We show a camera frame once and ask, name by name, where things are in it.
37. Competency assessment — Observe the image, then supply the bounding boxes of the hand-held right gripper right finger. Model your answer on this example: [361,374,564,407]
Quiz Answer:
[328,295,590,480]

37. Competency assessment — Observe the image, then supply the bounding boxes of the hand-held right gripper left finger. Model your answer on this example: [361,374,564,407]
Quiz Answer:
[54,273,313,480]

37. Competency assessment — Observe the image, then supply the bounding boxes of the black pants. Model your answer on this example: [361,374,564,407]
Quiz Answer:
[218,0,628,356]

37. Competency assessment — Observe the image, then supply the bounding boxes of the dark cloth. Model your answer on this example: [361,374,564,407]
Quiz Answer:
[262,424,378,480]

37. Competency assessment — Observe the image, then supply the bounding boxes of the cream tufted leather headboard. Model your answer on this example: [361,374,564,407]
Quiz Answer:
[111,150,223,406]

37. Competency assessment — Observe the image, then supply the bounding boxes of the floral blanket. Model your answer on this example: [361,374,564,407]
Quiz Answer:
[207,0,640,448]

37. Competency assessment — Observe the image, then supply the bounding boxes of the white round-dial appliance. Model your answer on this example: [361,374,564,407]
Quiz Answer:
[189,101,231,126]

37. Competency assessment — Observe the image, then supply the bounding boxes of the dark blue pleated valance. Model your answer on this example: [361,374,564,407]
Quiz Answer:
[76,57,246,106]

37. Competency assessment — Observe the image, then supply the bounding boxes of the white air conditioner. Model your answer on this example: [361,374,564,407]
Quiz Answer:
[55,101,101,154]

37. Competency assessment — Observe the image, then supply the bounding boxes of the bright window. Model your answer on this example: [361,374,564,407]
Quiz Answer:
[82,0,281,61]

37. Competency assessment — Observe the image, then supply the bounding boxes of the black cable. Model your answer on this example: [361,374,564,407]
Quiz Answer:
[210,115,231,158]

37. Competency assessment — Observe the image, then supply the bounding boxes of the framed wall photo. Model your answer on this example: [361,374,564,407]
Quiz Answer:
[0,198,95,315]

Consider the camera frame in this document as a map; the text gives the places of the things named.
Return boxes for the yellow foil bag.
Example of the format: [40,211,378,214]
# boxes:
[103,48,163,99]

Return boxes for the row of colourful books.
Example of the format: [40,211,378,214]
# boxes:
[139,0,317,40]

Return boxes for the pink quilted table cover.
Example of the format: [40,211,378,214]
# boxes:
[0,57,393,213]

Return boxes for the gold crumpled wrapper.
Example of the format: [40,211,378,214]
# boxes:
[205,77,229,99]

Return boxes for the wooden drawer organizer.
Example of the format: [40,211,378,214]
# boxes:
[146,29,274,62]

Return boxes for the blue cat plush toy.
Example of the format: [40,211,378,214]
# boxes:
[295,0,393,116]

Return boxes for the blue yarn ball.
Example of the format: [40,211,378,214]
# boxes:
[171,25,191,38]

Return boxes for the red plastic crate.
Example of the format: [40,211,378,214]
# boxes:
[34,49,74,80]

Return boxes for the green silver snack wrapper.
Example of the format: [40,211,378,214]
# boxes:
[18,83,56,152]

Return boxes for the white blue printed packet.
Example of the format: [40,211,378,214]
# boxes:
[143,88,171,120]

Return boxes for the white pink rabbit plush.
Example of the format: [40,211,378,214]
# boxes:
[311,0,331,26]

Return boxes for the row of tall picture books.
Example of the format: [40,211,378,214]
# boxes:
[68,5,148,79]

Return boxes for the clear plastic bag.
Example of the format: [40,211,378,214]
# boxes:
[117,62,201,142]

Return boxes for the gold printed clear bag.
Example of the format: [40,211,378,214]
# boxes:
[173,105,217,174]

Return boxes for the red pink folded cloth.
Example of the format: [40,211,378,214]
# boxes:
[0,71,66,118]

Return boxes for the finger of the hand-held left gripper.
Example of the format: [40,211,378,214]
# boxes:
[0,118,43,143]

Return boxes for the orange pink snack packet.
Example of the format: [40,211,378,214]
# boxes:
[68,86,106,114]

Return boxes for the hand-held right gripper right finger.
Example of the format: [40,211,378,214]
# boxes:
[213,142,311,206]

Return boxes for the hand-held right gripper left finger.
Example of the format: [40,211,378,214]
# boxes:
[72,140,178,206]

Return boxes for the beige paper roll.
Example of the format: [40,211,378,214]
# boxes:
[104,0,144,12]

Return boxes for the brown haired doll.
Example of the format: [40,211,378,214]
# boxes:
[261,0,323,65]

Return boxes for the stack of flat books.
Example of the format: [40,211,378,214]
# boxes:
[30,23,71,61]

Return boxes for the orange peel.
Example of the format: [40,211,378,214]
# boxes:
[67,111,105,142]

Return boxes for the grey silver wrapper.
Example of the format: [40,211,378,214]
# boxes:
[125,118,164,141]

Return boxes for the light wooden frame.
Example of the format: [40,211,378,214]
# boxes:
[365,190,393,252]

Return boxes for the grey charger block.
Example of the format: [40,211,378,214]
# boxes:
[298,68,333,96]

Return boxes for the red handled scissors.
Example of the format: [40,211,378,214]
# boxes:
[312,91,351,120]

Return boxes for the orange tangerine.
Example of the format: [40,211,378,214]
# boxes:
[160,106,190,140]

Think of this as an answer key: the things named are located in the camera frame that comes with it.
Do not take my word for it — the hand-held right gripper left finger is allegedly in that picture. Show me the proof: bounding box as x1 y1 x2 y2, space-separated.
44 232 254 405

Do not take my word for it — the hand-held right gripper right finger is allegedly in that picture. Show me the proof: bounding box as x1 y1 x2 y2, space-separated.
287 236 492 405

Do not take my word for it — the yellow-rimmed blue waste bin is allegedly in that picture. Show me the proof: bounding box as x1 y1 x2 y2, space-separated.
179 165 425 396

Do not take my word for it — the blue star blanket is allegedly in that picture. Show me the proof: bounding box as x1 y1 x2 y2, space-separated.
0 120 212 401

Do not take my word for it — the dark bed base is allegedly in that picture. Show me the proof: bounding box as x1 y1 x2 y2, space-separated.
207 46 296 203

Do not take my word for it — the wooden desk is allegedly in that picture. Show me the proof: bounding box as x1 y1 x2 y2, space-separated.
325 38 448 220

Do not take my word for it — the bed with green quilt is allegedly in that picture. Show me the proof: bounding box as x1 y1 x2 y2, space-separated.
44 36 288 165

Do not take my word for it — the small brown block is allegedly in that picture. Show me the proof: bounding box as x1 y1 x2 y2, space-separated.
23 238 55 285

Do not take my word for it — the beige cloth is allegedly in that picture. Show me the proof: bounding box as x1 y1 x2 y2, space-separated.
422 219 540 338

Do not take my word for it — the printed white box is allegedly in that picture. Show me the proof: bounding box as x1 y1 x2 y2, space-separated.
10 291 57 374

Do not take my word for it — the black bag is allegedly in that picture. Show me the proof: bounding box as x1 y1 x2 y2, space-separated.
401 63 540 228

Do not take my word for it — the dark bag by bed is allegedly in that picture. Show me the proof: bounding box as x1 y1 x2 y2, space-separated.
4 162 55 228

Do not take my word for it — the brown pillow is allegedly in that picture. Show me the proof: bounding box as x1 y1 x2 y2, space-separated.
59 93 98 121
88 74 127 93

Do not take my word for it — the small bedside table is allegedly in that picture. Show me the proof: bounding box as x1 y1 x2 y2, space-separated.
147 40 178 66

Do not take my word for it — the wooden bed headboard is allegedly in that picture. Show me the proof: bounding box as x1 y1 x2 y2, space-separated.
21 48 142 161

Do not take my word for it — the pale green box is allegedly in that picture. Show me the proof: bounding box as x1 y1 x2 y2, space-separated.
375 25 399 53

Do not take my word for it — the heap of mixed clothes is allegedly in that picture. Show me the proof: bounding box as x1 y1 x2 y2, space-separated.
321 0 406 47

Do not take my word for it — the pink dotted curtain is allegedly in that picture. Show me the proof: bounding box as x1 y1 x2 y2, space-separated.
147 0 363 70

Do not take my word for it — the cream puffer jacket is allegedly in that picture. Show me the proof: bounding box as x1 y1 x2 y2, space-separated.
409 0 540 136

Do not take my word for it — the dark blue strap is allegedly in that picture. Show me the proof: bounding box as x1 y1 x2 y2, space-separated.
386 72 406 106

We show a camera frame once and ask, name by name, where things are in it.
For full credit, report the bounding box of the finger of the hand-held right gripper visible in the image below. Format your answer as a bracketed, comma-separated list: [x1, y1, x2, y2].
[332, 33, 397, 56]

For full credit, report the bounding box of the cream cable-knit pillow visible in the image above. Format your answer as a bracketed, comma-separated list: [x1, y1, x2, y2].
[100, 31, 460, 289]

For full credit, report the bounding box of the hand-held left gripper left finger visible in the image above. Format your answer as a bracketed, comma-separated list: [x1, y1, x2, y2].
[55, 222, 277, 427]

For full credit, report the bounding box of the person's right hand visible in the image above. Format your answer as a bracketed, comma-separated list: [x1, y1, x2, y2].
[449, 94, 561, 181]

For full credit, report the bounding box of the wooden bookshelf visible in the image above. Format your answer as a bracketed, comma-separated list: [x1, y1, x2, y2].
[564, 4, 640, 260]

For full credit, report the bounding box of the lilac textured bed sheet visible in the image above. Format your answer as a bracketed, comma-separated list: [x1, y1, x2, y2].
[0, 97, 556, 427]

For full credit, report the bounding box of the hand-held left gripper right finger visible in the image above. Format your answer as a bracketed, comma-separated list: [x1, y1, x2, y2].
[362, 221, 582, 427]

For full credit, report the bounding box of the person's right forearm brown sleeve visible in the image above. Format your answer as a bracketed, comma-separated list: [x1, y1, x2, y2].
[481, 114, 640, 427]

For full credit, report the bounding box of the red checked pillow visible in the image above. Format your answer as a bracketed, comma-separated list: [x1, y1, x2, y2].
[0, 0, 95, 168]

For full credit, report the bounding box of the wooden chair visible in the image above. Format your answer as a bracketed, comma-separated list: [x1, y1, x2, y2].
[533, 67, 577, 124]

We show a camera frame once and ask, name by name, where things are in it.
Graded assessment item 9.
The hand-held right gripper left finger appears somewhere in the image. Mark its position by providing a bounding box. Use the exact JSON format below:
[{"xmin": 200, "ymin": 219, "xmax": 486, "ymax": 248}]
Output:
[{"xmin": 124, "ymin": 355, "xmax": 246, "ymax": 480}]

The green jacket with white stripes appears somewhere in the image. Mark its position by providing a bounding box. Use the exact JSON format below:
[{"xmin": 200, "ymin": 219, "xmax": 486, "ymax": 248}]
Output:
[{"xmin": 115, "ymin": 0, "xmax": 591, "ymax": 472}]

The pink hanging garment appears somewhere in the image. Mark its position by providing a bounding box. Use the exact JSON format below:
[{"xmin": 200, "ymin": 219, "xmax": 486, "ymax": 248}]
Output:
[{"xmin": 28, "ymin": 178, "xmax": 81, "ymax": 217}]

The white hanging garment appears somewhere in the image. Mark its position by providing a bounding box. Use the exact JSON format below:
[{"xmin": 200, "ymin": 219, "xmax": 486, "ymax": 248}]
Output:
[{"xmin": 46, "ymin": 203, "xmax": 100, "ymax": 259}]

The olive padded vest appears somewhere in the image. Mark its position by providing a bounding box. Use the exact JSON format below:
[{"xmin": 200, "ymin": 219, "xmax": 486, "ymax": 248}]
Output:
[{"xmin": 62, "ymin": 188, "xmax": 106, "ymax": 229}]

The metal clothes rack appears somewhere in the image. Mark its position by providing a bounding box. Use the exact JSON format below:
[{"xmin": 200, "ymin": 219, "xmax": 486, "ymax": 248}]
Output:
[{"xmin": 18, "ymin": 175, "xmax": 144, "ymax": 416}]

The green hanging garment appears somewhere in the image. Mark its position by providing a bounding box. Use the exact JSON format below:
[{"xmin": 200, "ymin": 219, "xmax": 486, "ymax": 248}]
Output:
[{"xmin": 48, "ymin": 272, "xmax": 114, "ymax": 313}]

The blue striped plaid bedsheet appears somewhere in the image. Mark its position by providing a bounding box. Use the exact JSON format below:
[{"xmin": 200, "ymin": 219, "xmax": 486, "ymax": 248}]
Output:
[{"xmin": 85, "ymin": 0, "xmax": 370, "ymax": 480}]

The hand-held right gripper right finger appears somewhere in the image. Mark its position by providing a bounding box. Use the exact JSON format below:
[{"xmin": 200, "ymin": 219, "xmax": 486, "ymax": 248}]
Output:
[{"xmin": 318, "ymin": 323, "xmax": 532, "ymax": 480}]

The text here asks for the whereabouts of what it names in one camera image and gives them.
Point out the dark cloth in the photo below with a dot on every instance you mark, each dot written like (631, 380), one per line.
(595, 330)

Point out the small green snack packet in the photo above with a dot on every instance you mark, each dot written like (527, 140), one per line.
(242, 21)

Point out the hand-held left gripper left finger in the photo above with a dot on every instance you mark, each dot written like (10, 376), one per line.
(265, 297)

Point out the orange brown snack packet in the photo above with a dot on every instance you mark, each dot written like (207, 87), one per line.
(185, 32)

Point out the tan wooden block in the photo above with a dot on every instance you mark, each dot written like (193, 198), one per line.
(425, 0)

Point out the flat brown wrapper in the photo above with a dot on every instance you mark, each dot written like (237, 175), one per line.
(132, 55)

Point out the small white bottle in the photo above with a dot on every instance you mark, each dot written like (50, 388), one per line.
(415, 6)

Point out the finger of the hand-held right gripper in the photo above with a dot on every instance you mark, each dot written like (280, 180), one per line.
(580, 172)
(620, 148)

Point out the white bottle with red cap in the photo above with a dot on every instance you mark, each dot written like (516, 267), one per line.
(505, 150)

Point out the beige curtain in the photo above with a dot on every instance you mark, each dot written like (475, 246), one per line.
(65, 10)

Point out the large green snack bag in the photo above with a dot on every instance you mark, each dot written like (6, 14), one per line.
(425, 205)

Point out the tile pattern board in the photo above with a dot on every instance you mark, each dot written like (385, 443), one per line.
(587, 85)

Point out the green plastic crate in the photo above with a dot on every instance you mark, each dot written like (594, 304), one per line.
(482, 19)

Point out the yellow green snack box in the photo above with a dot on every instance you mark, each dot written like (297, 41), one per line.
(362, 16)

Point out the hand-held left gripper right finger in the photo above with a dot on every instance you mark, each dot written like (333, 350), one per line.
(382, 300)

====================

- TASK OBJECTIVE
If a line in the material above contains the word "named", copy it.

- RESPONSE TO THE EXERCISE
Consider the camera frame in this document as a map; the text gives the places of the things named.
Think of this as an answer key: the things named are located in the camera frame that comes with it.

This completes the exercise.